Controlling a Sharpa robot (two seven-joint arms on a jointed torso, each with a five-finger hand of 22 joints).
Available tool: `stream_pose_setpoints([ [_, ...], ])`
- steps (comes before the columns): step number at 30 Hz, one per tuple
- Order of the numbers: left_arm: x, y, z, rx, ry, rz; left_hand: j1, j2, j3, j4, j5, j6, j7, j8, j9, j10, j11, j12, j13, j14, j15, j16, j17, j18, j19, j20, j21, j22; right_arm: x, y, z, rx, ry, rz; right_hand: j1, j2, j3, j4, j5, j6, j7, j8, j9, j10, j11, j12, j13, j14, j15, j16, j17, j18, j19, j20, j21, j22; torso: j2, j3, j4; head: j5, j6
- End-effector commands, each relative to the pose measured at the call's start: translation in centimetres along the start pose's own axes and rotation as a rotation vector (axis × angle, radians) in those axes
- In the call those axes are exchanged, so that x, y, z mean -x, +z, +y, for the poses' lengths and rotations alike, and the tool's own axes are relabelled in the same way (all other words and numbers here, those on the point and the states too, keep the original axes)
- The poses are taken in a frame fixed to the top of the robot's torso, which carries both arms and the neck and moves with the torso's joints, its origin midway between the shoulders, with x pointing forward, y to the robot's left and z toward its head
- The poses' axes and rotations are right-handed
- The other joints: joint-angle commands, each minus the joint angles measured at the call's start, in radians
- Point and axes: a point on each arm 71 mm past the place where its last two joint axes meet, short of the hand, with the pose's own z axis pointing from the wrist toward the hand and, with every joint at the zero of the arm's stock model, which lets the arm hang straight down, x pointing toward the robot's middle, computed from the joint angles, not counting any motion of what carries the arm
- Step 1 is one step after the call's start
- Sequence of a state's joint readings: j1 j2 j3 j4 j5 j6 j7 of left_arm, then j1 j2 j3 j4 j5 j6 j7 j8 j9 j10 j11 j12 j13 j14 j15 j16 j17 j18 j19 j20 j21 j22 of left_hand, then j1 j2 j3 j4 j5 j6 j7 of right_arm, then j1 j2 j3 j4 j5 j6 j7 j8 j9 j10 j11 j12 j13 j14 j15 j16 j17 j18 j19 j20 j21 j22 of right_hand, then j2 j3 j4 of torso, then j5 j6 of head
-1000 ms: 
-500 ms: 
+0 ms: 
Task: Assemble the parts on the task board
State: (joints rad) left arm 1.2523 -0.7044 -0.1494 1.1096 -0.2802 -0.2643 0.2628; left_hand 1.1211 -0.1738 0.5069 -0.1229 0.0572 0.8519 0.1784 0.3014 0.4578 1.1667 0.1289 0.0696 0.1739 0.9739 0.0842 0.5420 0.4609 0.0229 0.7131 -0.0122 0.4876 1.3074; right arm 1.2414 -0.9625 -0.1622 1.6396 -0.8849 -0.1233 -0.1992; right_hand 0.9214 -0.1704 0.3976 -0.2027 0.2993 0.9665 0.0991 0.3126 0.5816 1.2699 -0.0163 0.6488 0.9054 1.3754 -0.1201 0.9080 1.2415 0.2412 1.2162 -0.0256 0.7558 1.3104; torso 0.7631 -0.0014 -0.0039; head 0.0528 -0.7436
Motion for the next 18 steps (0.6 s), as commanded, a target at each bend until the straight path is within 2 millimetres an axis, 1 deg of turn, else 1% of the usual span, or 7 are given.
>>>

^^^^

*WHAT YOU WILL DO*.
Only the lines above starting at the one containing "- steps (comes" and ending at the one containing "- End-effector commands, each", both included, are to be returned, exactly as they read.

*WRITTEN RESPONSE*.
- steps (comes before the columns): step number at 30 Hz, one per tuple
- Order of the numbers: left_arm: x, y, z, rx, ry, rz; left_hand: j1, j2, j3, j4, j5, j6, j7, j8, j9, j10, j11, j12, j13, j14, j15, j16, j17, j18, j19, j20, j21, j22; right_arm: x, y, z, rx, ry, rz; right_hand: j1, j2, j3, j4, j5, j6, j7, j8, j9, j10, j11, j12, j13, j14, j15, j16, j17, j18, j19, j20, j21, j22; torso: j2, j3, j4; head: j5, j6
- End-effector commands, each relative to the pose measured at the call's start: translation in centimetres along the start pose's own axes and rotation as a rotation vector (axis × angle, radians) in those axes

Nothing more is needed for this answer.